Persuasive Communication

The world is filled with other people. And if you want to get anything done, you’re going to have to persuade at least some of them to see things your way. Influencing people is especially important if you want to make a sale, get the promotion or, even change the world.

It can seem that being persuasive is a natural gift, like charisma or good looks, but I assure you, just like everything else, it can be learned. After 20+ years helping people with persuasive messaging, I have boiled it down into a few simple models that anyone can use to hone their message and deliver it more effectively. In this article, I’d like to show you one of them. But first, a caveat.

Get to Your Point as Quickly as Possible

But, whatever else you do, get to your point as quickly as you can.

No matter what your strategy for persuading someone may be, you are always, always, always better off doing it with as few words as possible. We live in an attention-deficit disorder of an age and are, literally, the most messaged humans in the history of the world. We don’t have any attention left to spare.

So when you create any communication, be it an e-mail, a video, a proposal, a presentation, always try to use as little of your audience’s attention as possible. If you think about communication as a production process, what you are making is a change in someone else’s mind. And to do that you use words and images, but the main input into that process is someone else’s attention. And attention is a highly constrained resource.

Audience – Message – Action

Every message is aimed at an audience. Even if you are talking to yourself, you have an audience. And everybody talks to themselves. Even if you are all alone and bark your shin on a coffee table, when you curse, the audience is yourself and the desired action is to make you feel better. And if you think that’s crazy, here’s something even crazier: It f#$%!ing works!

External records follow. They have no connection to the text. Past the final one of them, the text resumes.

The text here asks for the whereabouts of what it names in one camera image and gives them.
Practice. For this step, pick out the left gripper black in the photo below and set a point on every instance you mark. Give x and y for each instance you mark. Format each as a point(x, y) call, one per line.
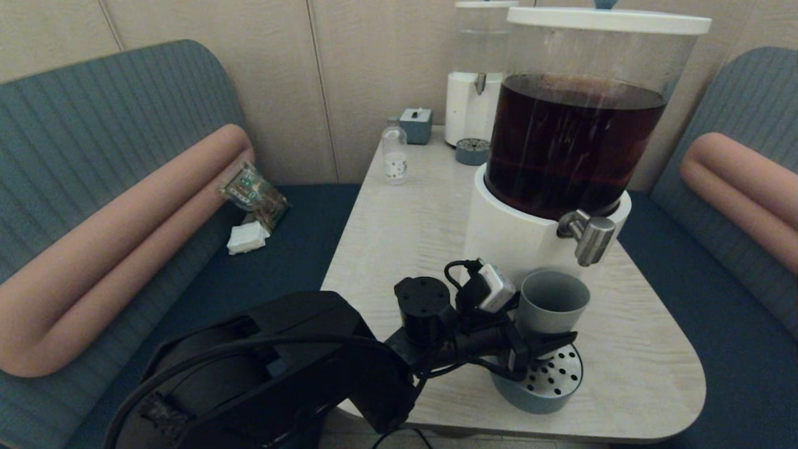
point(486, 343)

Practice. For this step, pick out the grey plastic cup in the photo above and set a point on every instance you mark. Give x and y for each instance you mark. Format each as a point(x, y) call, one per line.
point(552, 305)

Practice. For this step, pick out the large steel dispenser tap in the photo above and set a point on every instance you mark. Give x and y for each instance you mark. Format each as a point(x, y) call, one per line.
point(592, 240)

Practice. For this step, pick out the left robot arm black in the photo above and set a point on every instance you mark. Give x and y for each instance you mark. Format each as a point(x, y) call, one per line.
point(299, 374)

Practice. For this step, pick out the large blue-grey drip tray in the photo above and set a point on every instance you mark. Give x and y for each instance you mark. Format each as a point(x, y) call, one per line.
point(548, 386)

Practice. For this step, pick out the large tea drink dispenser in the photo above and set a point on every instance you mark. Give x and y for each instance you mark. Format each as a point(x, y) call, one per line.
point(505, 237)

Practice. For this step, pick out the small blue-grey drip tray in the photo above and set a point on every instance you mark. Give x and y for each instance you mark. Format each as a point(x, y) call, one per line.
point(471, 153)

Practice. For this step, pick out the small clear plastic bottle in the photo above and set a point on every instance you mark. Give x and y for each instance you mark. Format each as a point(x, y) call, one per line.
point(395, 162)

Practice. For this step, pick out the small water drink dispenser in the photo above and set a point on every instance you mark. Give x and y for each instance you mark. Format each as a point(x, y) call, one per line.
point(464, 112)

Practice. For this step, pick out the blue-grey square box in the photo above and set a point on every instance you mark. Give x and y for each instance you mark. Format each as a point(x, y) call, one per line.
point(416, 128)

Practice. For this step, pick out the blue bench seat cushion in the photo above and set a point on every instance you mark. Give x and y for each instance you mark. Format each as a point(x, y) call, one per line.
point(249, 280)
point(748, 399)

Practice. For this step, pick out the small steel dispenser tap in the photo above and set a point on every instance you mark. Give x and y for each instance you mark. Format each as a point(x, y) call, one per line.
point(480, 83)

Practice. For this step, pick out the pink bolster cushion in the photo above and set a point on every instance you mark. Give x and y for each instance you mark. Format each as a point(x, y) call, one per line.
point(93, 274)
point(742, 181)

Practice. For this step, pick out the white folded napkin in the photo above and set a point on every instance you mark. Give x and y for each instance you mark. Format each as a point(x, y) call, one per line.
point(247, 239)

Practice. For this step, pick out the green snack packet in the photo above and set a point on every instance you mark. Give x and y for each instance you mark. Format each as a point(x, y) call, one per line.
point(252, 190)

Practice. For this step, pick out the large white dispenser lid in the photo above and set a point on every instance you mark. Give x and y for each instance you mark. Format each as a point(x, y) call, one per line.
point(608, 21)

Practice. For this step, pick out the small white dispenser lid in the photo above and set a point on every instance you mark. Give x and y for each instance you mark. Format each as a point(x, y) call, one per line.
point(486, 4)

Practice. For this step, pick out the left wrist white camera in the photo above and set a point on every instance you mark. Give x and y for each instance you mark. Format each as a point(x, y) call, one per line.
point(495, 288)

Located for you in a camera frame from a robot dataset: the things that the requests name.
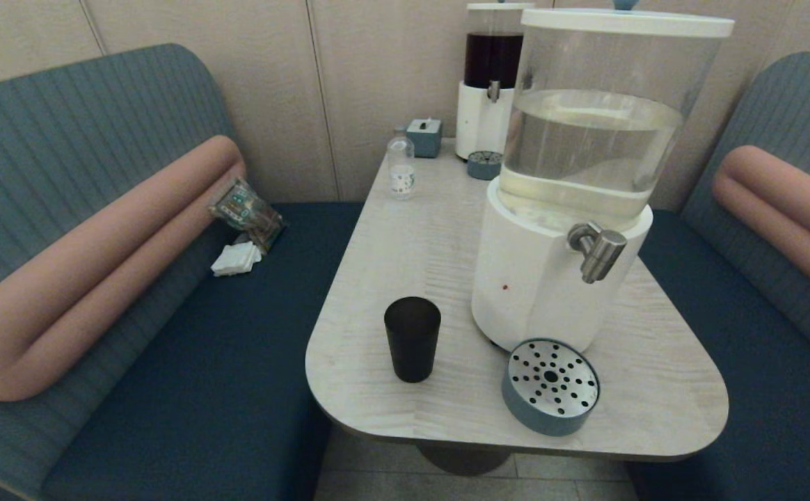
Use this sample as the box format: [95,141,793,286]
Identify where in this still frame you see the black plastic cup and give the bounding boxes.
[384,296,442,383]

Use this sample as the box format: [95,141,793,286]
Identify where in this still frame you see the clear plastic bottle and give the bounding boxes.
[386,126,416,201]

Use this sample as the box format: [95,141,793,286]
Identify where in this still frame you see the blue tissue box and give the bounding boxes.
[406,118,443,159]

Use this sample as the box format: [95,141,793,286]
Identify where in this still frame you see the small blue drip tray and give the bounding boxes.
[466,150,504,181]

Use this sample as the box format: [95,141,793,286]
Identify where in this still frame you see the large clear water dispenser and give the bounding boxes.
[471,8,736,353]

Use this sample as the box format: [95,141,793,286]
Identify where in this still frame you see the dark drink dispenser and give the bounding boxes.
[455,2,535,162]

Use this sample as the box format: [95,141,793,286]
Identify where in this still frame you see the clear snack packet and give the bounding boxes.
[209,177,286,253]

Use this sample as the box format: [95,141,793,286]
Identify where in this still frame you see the white paper napkins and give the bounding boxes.
[211,241,263,278]

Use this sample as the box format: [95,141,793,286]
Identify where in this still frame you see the large blue perforated drip tray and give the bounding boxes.
[502,338,601,437]

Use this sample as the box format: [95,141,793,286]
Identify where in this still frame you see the steel dispenser tap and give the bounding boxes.
[567,222,628,285]

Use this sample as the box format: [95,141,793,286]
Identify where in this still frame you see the teal ribbed booth sofa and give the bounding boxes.
[0,43,364,501]
[628,51,810,501]

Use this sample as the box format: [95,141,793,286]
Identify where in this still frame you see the pink bolster cushion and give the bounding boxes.
[0,135,247,402]
[713,145,810,310]

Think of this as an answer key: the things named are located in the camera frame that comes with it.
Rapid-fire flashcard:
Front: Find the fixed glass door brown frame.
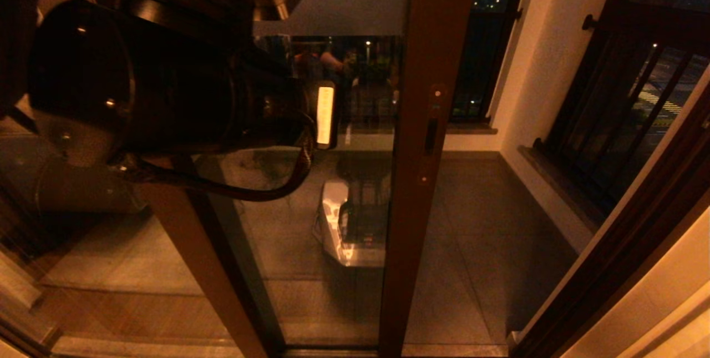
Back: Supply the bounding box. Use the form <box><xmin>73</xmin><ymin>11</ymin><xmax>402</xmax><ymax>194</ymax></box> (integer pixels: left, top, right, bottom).
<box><xmin>0</xmin><ymin>0</ymin><xmax>272</xmax><ymax>358</ymax></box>

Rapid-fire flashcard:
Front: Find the front-load washing machine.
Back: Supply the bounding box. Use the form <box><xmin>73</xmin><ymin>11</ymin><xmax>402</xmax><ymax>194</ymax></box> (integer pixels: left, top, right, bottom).
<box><xmin>0</xmin><ymin>125</ymin><xmax>145</xmax><ymax>248</ymax></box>

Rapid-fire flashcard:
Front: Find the dark brown door jamb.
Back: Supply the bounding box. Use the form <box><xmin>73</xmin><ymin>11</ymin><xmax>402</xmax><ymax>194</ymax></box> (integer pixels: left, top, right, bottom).
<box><xmin>508</xmin><ymin>75</ymin><xmax>710</xmax><ymax>358</ymax></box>

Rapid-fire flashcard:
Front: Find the black metal balcony railing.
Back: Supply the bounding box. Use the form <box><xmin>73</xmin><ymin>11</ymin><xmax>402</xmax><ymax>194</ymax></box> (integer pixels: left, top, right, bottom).
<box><xmin>288</xmin><ymin>0</ymin><xmax>525</xmax><ymax>125</ymax></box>
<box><xmin>532</xmin><ymin>0</ymin><xmax>710</xmax><ymax>225</ymax></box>

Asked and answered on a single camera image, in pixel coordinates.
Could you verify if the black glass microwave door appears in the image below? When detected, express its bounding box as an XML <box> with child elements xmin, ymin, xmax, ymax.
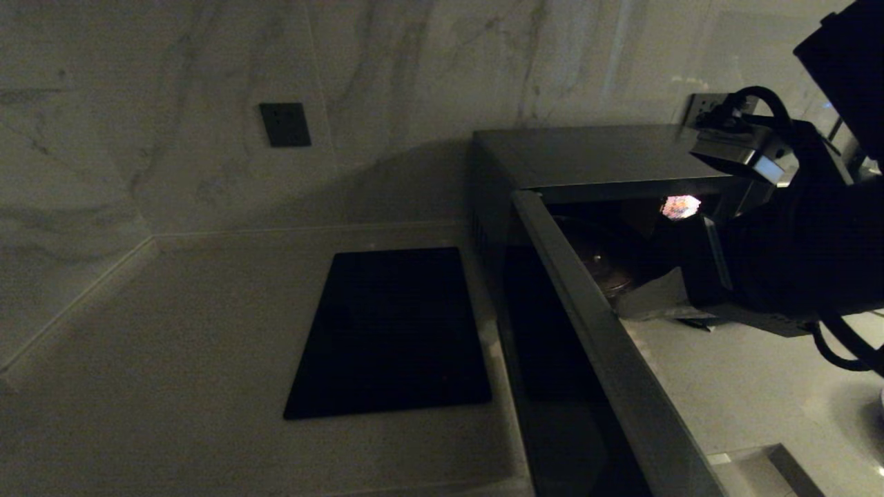
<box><xmin>497</xmin><ymin>190</ymin><xmax>729</xmax><ymax>497</ymax></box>

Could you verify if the clear glass plate rim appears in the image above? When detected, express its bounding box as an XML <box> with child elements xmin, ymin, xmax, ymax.
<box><xmin>552</xmin><ymin>216</ymin><xmax>651</xmax><ymax>300</ymax></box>

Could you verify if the black induction cooktop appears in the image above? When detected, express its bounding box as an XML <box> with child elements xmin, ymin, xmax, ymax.
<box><xmin>283</xmin><ymin>247</ymin><xmax>493</xmax><ymax>420</ymax></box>

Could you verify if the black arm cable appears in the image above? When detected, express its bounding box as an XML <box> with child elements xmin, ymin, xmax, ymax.
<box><xmin>809</xmin><ymin>312</ymin><xmax>884</xmax><ymax>379</ymax></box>

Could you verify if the dark double wall socket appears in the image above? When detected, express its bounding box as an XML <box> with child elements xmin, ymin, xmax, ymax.
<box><xmin>684</xmin><ymin>92</ymin><xmax>734</xmax><ymax>128</ymax></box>

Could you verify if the dark single wall socket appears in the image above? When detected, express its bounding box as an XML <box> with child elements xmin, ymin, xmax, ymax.
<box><xmin>259</xmin><ymin>102</ymin><xmax>312</xmax><ymax>148</ymax></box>

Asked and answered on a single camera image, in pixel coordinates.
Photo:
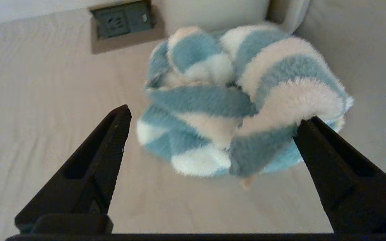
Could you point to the teal white striped towel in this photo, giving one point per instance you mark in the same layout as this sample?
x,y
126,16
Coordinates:
x,y
243,100

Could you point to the white electric kettle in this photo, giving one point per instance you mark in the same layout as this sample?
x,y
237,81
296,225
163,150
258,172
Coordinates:
x,y
226,13

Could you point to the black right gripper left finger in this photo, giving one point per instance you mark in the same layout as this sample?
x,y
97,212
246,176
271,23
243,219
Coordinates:
x,y
85,177

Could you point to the black recessed socket panel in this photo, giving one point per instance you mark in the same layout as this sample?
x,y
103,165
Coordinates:
x,y
122,20

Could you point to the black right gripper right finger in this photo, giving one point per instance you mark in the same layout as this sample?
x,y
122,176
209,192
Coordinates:
x,y
347,180

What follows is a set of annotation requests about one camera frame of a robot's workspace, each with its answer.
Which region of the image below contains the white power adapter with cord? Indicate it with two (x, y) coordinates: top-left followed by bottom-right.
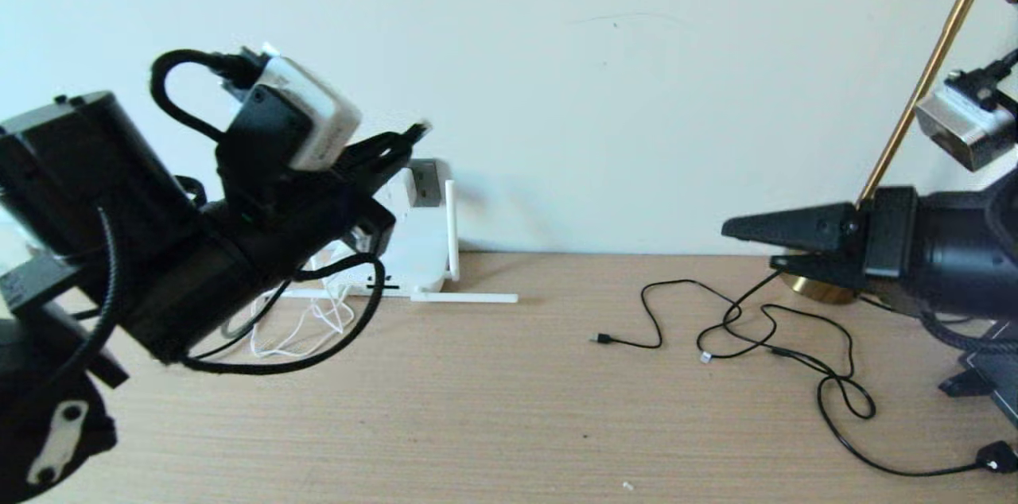
(251, 167), (418, 359)

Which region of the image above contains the black ethernet cable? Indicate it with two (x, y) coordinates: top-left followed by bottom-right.
(191, 120), (434, 362)

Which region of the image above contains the white router with antennas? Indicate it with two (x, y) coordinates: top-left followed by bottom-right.
(274, 166), (519, 306)

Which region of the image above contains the brass desk lamp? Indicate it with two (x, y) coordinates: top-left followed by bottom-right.
(783, 0), (1018, 304)

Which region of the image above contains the black clip stand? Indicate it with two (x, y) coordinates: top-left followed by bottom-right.
(938, 369), (995, 399)

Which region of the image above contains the dark teal printed box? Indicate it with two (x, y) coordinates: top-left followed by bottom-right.
(958, 345), (1018, 429)

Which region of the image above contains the grey wall socket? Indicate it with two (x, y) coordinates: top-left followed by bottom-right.
(412, 160), (443, 208)

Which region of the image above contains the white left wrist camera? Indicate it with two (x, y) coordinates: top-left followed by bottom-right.
(231, 51), (363, 171)

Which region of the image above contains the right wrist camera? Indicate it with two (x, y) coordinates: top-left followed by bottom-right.
(915, 79), (1018, 173)

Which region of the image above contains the black USB cable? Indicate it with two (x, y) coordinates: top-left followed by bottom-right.
(589, 280), (858, 379)

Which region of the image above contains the black lamp cord with plug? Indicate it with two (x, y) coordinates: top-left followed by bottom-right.
(694, 269), (1018, 477)

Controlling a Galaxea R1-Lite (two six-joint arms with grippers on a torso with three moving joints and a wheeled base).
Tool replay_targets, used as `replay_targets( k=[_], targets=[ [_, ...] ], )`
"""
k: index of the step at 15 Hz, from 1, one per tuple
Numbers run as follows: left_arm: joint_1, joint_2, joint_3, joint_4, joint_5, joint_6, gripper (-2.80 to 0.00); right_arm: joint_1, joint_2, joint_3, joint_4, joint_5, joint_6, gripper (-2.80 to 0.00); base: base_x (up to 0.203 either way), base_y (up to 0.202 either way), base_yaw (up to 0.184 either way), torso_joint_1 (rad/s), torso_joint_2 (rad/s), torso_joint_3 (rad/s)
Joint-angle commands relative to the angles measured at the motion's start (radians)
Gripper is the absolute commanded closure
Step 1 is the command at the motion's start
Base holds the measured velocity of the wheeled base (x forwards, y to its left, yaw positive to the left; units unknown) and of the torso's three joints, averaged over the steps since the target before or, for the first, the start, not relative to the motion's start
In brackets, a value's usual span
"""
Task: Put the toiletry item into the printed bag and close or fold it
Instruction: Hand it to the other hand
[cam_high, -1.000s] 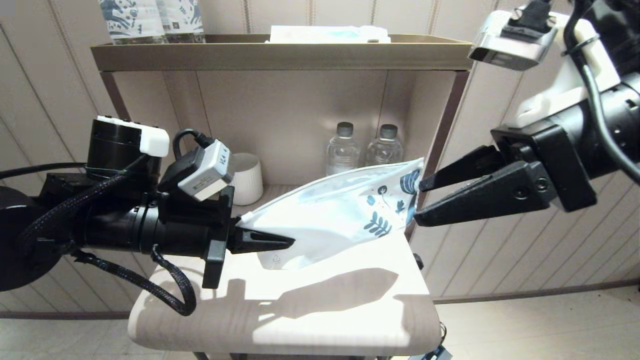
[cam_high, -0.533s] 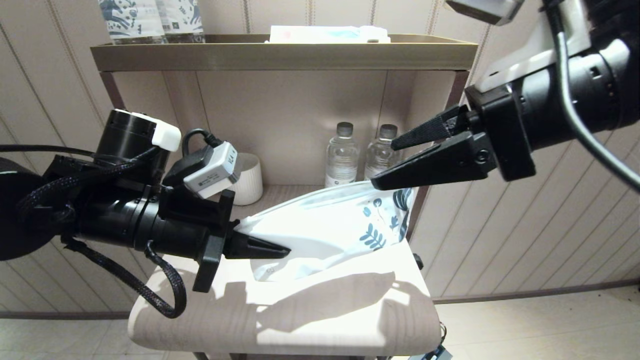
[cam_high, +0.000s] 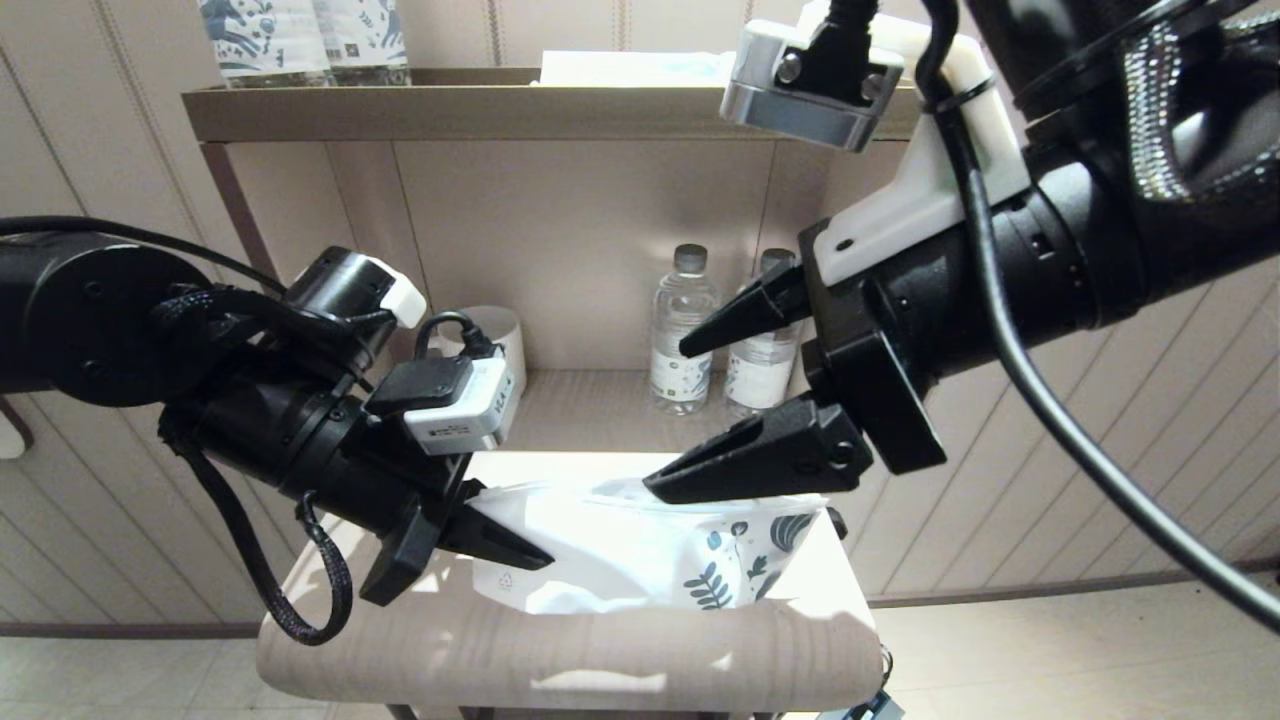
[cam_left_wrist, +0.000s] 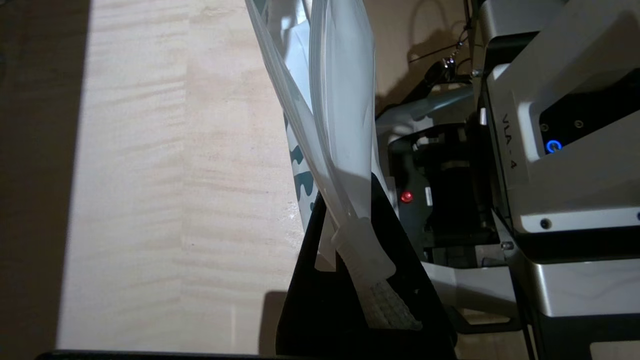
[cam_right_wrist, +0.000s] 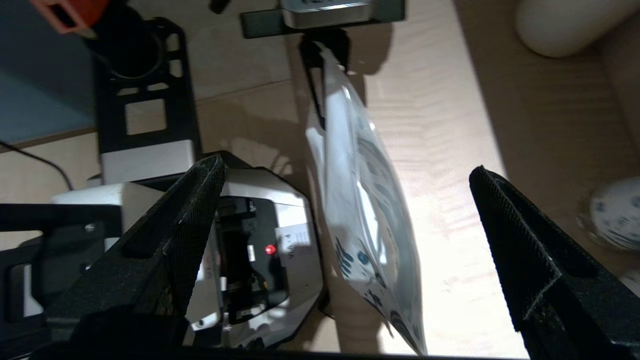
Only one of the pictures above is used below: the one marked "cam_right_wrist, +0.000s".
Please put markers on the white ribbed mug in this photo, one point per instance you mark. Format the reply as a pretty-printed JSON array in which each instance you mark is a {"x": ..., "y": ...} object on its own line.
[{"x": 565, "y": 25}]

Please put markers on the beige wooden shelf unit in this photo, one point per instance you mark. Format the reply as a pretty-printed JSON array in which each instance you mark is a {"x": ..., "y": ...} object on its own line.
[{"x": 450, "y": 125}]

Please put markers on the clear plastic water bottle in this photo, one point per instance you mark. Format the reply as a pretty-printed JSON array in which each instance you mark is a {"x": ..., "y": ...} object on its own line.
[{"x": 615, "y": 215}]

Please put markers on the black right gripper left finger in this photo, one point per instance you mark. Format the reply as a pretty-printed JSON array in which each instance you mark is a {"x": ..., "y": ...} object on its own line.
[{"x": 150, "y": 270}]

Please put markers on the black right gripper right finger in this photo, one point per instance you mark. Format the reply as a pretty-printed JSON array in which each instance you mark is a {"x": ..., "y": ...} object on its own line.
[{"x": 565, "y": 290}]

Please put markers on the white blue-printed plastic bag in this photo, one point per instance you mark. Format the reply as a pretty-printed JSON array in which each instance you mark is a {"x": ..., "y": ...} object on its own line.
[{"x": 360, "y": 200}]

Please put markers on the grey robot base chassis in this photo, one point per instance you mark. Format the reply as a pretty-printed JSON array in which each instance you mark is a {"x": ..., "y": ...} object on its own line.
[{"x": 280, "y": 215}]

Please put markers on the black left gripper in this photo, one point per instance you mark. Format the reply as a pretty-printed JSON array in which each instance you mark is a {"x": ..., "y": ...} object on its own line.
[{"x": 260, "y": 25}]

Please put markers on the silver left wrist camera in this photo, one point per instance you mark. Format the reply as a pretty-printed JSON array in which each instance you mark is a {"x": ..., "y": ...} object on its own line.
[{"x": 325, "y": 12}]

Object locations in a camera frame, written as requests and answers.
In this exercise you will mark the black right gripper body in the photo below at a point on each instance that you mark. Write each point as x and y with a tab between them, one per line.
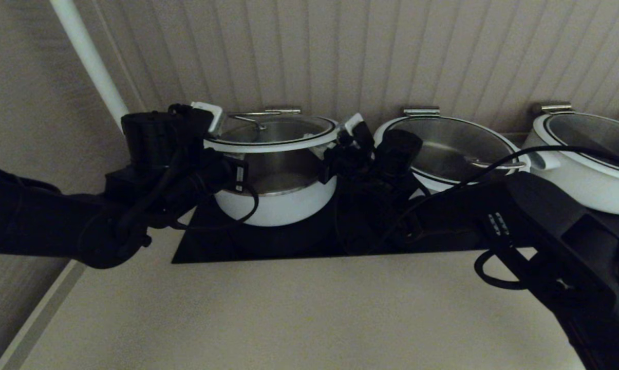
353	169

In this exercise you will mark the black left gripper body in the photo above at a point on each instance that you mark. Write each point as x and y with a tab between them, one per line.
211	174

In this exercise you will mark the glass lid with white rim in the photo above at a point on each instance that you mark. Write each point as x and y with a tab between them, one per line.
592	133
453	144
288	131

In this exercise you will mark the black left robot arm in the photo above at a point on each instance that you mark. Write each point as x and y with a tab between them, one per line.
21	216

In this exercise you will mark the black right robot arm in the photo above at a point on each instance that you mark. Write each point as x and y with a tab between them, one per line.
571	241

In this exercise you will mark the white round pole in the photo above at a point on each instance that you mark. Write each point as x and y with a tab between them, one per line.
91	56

Every message has a desired action. We communicate because we want to change something in the world. Even if the thing we want to change the other person’s mind, that’s real change. And it’s not ‘just’ or ‘even’ somebody else’s mind. Changing someone’s mind is a huge thing. Companies spend billions of dollars to influence and change people’s minds. Most of the time they fail. Provide me any example of communication you like in the comments and I will show you how there is an action hiding within it.
A message can be anything. But, in a persuasive sense, there’s only one way to evaluate it. Does it get the audience to take the action you desire? It doesn’t matter if it is grammatically correct or if it rhymes or if a third-party outside the audience doesn’t like it. Does it get a result?

Using This Model

The Audience – Message – Action model frees your brain up to not have to remember everything all at once. Especially when it comes to remembering to make sure that your message actually stands a chance of working. Seriously, with all of the jargon, the politics and the strategerizing (that’s when you overthink your overthinking), it’s easy to lose sight of simple effectiveness.

But writing down audience, message and action is like showing your work in math class. You immediately begin to see how the parts are working (or failing to work). And you get to see how changing one component can make the entire system click.

Every message is aimed at an audience. // Every message has a desired action.

For example, let’s say we want somebody (anybody!) to buy our motor oil. At the very beginning, we probably don’t even care who, we just want to sell some oil. Let’s arbitrarily pick an over-targeted, consumer archetype, Soccer Moms.

What can we say to soccer moms (and when and where) to make them more likely to buy a case of motor oil?

AUDIENCE: Soccer Moms

MESSAGE:

ACTION: Buy a case of Motor Oil

It doesn’t seem like there’s much. In fact, at first blush, it seems like this is the wrong target for this product. Soccer Moms don’t seem like they really buy motor oil by the case. We could investigate this with research — figuring out what questions to ask is another valuable way to use this model — but for the sake of illustration, let’s move along.

Keeping the same target, we could recognize that soccer moms don’t buy oil by the case, they buy it by the oil change.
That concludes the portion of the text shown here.